The future of the carrier mergers is anyone's guess. I have the privilege of knowing some high-level carrier executives and I can tell you some large players, and large dollars, are being moved to protect interests.

Between competing powerful interests and the fluid political state, we as benefit professionals need to not only ensure our survival, but provide higher value to our customers.

Why does none of this matter? First, it is completely out of our control. For too long, we have won and lost business based on what rates the carriers provide, trying to be the “least bad” news on the spreadsheet. Taking back that control is a constant uphill battle.

Carriers certainly support it, but even employers seem oblivious to the rest of the valuable services we provide. If you can break that mold, not only does the spreadsheet become a smaller piece of the conversation, but you can actually deliver better value.

So, if there is a way to better control our own destiny, and work with clients who are like-minded or willing to change their thinking, then doesn't that serve us and the greater good? How do we apply this in a practical sense?

First, we bring real value and real solutions to the table beyond insurance.

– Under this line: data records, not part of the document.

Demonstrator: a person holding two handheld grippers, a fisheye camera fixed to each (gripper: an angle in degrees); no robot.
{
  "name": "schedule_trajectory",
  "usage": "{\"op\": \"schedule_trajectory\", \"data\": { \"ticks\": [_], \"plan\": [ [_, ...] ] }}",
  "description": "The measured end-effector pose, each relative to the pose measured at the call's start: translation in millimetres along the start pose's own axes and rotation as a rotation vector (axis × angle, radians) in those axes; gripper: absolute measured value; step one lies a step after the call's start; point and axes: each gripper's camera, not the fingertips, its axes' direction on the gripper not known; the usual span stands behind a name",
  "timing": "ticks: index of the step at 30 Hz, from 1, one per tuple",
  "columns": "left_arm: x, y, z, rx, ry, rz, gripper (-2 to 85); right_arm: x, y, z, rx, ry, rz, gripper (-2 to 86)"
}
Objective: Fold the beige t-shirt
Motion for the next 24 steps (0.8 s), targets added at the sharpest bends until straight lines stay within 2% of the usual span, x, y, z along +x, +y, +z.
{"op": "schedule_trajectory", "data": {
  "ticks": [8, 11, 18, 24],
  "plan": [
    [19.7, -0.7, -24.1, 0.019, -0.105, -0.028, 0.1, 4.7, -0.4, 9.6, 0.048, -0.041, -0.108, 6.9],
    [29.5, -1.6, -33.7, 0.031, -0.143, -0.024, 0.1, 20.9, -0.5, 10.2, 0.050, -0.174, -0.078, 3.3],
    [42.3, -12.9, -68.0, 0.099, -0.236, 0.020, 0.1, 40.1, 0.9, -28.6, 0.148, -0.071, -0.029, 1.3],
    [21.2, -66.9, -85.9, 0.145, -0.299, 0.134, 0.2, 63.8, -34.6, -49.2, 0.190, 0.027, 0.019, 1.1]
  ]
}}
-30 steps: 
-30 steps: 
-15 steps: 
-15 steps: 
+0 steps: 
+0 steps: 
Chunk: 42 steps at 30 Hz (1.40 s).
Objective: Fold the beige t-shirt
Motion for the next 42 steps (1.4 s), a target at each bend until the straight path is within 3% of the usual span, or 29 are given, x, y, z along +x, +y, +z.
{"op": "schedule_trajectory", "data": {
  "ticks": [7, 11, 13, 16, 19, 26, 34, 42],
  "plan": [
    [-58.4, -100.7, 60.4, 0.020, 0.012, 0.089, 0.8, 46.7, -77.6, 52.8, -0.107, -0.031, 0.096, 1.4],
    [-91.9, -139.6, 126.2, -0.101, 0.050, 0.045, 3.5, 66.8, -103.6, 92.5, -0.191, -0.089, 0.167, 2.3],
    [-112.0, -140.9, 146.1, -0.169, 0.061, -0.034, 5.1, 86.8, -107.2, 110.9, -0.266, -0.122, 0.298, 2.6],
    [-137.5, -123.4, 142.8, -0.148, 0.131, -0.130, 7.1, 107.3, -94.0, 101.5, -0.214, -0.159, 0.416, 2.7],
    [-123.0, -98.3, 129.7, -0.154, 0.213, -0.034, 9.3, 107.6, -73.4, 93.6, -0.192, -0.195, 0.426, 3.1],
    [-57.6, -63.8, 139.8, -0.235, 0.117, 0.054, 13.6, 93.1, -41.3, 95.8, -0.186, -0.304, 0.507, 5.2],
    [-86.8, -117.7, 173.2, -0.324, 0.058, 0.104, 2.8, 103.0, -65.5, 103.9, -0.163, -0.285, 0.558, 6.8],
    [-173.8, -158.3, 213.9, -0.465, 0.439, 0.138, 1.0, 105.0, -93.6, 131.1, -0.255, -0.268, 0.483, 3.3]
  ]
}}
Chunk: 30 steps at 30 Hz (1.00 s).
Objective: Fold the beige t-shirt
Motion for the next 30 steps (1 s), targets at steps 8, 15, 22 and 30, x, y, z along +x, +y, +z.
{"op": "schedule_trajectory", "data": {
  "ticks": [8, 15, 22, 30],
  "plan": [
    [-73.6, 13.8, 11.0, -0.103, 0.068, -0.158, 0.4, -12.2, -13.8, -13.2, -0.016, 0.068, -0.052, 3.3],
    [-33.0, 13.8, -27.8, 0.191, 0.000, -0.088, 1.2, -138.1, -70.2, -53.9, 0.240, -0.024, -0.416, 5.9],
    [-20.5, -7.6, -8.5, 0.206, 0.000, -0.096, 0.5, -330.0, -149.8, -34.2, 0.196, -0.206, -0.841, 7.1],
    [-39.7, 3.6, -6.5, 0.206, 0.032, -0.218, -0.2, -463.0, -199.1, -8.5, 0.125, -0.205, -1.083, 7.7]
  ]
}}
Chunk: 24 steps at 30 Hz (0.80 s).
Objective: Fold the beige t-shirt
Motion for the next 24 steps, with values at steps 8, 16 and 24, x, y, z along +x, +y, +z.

This continues to evolve, but often includes real HR solutions, like HRIS and ben admin systems, payroll integration and support, compliance tools (not just “knowing” ACA, but offering real solutions), employee education and communication, mobile tools, data analysis, and cost containment.

Self-funded options continue to proliferate in the small group market, so even benefit professionals focused on smaller groups can still bring a level of control and transparency. This control can allow you to do something we rarely get to do: go from being the “least bad” each year to actually delivering good news. New programs have recently come out that allow employees to access prescriptions at lower costs and cost the plan less money.

New cost and transparency tools bring unprecedented control to enable patients to find higher-value providers. Referenced-based pricing continues to expand in scope, maturity, and awareness, allowing employers to set the price they are willing to pay and better manage the plan assets, and therefore their responsibility under ERISA.

If we can provide more than just “health insurance,” we are better able to control our destiny and future. And the forces that swirl around us have less impact.

We all know that the current path is unsustainable and the incentives are completely misaligned. I have come to believe that traditional “spreadsheet” selling tells everyone that the status quo is OK. So buck that trend. Push your clients outside of their comfort zone. I know it's not easy. And it's risky. But the results can be amazing.